Along with the well known Cosmic Microwave Background (CMB), two other forms of radiation, the Cosmic Optical Background (COB) and the Cosmic Infrared Background (CIB) are types of emission that are ubiquitous in the Universe. The CMB is the well known radiation left over from the big bang and the COB has been revealed to be light from a huge number of stars. Until now, it was only the CIB that was left unaccounted for.
“The origin of the CIB is a long-standing missing piece in the energy coming from the Universe,” said Fujimoto, now studying at the Institute of Cosmic Ray Research, the University of Tokyo. “We devoted ourselves to analyzing the gigantic ALMA data in order to find the missing piece.”
ALMA is the perfect tool to investigate the source of the CIB, thanks to its unprecedented sensitivity and resolution and as the CIB emission in millimeter and submillimeter waves does not become weak even if the source is located far away, this wavelength (around 1mm) is suitable for looking through the Universe to the most distant parts. Indeed, as part of the study, the team discovered 133 faint objects, including an object five times fainter than any other ever detected. By summing up the emissions from such objects, Fujimoto and team found that the entire CIB can be explained with their analysis.
This is not the first time that the origin of the CIB has been searched for. Various research projects, including past ALMA observations, have been conducted, but they could only explain half of the CIB. Now however, ALMA has accumulated a vast data archive and along with extensive searches through datasets of lensed sources, where huge gravity has magnified the source making even fainter objects visible, the team were able to identify the source of this omnipresent infrared glow. Well, most of it.
Dust in galaxies absorbs optical and infrared light and re-emits the energy in longer millimeter waves which can be detected with ALMA. By comparing the ALMA data with the data taken by the Hubble Space Telescope and the Subaru Telescope, the team found that 60% of the objects they studied are galaxies which can also be seen in the optical/infrared images. But what about the other 40% then?

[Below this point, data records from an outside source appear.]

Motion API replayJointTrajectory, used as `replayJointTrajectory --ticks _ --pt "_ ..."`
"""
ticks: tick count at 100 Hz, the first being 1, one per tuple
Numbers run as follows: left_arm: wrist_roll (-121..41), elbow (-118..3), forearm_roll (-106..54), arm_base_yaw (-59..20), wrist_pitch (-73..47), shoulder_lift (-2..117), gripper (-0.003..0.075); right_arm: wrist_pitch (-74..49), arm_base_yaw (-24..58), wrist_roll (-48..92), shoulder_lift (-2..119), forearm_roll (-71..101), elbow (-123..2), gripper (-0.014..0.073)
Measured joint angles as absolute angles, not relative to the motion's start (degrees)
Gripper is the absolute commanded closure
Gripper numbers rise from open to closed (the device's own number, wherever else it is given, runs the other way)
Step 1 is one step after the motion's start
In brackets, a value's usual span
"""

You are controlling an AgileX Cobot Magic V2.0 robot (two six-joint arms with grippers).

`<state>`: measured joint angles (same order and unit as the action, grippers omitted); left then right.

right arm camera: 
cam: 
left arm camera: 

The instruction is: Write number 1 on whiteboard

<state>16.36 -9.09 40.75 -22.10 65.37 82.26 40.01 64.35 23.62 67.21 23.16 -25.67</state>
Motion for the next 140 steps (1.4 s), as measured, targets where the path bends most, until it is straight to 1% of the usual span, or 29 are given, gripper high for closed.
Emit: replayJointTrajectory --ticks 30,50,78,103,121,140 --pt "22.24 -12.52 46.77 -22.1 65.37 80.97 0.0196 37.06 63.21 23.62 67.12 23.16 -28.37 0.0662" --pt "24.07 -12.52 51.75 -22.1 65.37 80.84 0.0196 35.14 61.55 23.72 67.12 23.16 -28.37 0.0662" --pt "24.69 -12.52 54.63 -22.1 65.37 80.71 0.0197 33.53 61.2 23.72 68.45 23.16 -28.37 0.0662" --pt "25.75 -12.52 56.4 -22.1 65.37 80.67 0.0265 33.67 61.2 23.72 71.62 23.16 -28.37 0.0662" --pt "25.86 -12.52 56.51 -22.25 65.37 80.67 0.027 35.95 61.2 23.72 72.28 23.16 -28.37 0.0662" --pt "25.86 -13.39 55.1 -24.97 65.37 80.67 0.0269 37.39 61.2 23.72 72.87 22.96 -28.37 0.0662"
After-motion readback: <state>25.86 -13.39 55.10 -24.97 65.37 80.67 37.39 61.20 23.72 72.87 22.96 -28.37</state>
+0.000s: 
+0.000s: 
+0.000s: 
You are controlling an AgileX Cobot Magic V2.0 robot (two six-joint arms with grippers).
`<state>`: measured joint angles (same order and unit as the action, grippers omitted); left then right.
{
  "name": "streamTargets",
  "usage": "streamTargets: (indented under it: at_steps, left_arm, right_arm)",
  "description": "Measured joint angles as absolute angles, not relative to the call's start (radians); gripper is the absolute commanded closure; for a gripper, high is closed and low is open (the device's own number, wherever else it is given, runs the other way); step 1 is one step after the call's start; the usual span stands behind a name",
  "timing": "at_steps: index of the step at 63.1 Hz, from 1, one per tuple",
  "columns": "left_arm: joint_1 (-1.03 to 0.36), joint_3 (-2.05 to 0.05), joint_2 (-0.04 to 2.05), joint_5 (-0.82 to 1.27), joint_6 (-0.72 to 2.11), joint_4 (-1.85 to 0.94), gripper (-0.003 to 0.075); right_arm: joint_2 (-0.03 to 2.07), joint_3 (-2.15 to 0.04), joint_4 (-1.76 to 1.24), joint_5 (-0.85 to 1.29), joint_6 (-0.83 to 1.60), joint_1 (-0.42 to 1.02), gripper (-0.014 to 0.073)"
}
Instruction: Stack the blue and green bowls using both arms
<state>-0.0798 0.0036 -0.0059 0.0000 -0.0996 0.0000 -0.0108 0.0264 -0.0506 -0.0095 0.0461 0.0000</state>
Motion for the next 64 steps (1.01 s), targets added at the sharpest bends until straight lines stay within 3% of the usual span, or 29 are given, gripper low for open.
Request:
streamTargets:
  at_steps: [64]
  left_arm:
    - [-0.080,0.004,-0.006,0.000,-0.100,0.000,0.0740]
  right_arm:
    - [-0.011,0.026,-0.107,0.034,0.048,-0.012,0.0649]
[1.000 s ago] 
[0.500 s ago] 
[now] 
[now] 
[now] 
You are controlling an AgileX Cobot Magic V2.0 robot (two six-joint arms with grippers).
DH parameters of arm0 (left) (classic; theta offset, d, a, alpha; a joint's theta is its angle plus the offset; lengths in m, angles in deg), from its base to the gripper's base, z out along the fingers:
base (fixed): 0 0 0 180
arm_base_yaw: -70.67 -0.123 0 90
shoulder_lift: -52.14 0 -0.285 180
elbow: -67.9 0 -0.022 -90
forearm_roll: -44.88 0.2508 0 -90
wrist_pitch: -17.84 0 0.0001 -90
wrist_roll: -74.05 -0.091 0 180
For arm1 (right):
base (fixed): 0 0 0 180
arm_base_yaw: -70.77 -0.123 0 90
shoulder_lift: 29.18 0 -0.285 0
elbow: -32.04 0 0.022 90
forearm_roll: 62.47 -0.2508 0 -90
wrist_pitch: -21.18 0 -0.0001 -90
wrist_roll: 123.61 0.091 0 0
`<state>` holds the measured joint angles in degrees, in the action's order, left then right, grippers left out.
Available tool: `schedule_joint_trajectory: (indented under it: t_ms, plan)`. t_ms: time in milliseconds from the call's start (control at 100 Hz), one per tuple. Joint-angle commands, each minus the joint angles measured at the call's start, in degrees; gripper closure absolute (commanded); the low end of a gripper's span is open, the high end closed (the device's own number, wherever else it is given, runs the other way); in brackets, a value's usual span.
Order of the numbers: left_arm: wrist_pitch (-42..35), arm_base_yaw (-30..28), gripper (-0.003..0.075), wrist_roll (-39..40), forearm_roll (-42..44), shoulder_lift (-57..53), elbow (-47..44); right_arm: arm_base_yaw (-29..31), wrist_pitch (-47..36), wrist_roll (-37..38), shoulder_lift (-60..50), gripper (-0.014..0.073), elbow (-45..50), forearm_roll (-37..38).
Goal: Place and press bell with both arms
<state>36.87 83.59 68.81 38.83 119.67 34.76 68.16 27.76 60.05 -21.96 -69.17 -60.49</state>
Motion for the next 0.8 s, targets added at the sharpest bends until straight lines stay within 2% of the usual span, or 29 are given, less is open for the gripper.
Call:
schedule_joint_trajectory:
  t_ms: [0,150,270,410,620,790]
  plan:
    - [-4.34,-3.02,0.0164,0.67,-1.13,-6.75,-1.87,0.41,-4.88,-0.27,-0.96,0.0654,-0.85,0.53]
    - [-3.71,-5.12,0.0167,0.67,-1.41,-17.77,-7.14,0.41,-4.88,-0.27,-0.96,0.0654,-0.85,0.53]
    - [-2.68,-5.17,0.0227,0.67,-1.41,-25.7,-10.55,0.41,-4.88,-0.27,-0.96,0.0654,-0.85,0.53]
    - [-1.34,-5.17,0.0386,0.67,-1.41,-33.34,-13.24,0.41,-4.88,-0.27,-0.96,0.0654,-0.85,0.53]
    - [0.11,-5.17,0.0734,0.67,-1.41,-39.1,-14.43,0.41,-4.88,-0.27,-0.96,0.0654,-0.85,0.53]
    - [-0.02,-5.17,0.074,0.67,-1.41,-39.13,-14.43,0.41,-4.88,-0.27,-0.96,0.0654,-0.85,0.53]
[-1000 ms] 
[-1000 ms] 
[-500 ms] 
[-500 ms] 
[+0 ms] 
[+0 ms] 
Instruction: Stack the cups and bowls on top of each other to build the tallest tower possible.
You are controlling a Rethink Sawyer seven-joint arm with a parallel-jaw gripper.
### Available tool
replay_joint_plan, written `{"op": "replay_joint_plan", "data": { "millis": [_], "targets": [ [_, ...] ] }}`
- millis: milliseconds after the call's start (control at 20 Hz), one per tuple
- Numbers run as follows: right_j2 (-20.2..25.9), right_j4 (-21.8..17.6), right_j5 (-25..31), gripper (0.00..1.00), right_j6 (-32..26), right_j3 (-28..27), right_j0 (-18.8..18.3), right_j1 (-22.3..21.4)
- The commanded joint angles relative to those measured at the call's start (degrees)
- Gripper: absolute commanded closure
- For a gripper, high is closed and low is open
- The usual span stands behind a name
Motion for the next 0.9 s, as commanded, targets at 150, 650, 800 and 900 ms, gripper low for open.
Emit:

“We have no idea what the rest of them are,” explains Ouchi. “I speculate that they are galaxies obscured by dust. Considering their darkness, they would be very low-mass galaxies. This means that such small galaxies contain great amounts of dust. That conflicts with our current understanding: small galaxies should contain small amounts of dust. Our results might indicate the existence of many unexpected objects in the distant Universe. We are eager to unmask these new enigmatic sources with future ALMA observations.”